Genetic susceptibility

Genetic susceptibility is the genetic load able to influence in the phenotype of a person, population or species. Phenotype is known as the expression of the genotype (from DNA) depending on the environment. It’s the visible manifestation of the genotype and it refers to any characteristic or trait of a person; it involves morphology, physiology, behavior, biochemical properties, etc. Therefore, genetic susceptibility is the increase or decrease on the probability of contracting an illness depending on genetics. Through simple nucleotide polymorphisms (SNPs) and following a multiplicative mathematical model with exceptions as haplotypes, it is possible to calculate the risk of developing a disease that a particular person could have, through incidence and allele frequencies.
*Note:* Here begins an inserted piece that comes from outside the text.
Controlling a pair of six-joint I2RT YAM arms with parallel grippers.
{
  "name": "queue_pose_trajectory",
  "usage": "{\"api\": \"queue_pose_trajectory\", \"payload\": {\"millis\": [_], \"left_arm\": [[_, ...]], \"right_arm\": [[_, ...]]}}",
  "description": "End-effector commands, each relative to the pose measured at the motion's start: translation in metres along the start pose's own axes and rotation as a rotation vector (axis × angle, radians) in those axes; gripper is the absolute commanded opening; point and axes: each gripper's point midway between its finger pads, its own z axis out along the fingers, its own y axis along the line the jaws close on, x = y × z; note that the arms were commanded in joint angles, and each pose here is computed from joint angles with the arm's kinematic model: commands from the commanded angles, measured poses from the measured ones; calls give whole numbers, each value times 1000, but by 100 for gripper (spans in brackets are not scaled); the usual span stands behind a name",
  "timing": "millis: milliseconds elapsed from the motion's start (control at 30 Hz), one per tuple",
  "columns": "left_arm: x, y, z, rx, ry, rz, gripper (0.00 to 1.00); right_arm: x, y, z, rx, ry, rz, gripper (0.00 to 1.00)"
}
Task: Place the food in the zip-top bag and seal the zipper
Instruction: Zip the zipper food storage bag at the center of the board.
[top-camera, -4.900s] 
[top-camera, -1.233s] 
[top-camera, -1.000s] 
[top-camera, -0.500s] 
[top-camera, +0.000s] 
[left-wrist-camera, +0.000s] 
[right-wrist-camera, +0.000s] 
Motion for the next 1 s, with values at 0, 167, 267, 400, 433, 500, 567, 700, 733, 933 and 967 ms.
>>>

It is the biological field that studies the effect of individuals' genetic variability in their response to certain drugs. It offers the possibility of developing a new generation of drugs, optimizing their effectiveness and safety and therefore having important implications in clinical practice. A better understanding of pharmacogenetics will facilitate personalized medicine, tailoring therapy to each patient. We would be able to identify those drugs that are more effective, the most appropriate dose and the optimum concentrations of them in blood, avoiding undesirable side effects. This new tendency will allow moving from empiricism when prescribing drugs, reducing substantially the necessity for hospitalization and its associated costs. When a drug is administered, it is absorbed and distributed to its point of action where it interacts with its substrate (receptors and enzymes); it is metabolized and then excreted. In each of these steps, there may exist a genetic variation with a different clinical outcome. These inherited variations play a role in the carriage and distribution of the different drugs, as well as in their interaction with the therapeutical targets. The aim is to decode the growing complexity of the human genome and to obtain the necessary knowledge to understand how individual genetic variations influence drug metabolism. It remains a challenge for the upcoming decades.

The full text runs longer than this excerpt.